Task.WhenAll() comes as second when we pack async operation and its result processing in one single unit of work. It does not require us to have any knowledge of the durations of sync operations in advance. It does however, use more concurrent threads and the number of concurrent threads could increase dramatically depending on the timing of our async operations as well as underlying management of TaskScheduler.
Process tasks as they complete with Task.WhenAny() sounds promising in theory but it is actually the slowest in practice due to all its house keeping operations.

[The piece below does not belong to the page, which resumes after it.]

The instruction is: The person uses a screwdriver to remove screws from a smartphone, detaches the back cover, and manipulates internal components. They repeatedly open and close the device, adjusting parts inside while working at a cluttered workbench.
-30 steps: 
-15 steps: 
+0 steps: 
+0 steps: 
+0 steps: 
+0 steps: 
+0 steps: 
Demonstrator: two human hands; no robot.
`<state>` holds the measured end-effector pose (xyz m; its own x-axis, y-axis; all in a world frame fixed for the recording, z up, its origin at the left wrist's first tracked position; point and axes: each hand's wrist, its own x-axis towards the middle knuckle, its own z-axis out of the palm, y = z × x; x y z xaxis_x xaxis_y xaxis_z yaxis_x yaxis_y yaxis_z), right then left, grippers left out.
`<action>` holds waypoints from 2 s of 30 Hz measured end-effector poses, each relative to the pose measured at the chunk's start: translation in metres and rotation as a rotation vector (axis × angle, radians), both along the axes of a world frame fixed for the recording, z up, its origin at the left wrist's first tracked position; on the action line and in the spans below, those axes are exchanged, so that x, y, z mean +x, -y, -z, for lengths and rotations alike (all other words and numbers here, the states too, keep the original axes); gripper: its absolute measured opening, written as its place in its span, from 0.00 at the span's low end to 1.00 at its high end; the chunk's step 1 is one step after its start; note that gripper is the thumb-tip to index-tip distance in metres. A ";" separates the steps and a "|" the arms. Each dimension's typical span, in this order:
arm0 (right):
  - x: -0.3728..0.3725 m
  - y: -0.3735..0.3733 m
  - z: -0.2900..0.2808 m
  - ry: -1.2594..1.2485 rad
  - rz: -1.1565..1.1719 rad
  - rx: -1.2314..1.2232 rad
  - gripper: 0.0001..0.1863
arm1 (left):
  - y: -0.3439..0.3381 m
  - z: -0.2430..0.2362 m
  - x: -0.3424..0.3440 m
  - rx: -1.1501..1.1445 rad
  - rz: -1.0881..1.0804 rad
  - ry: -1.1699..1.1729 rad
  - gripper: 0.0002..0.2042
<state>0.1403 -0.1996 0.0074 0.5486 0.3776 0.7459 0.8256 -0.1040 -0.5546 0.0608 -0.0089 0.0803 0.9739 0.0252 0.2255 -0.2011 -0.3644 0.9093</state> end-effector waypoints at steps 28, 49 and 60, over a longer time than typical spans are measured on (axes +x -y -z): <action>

With manual tuning, we almost always want to keep async phases(setup, async and result processing) separated so that we have full control of where to place each time-block to best reduce idle. When use Task.WhenAll() and Task.WhenAny() however, we almost always want to pack async phases in a single unit of work whenever we can. But be aware of the number of concurrent threads and we just have to trust TaskScheduler do its job right!
I know it is a long read, so if you have reached thus far, thank you! And as always please leave a comment for your thoughts.
Reference
Benchmark project source code used in this article
Processing tasks as they complete
Asynchronous programming with async and await
Start Multiple Async Tasks and Process Them As They Complete
When to use Task.Delay, when to use Thread.Sleep?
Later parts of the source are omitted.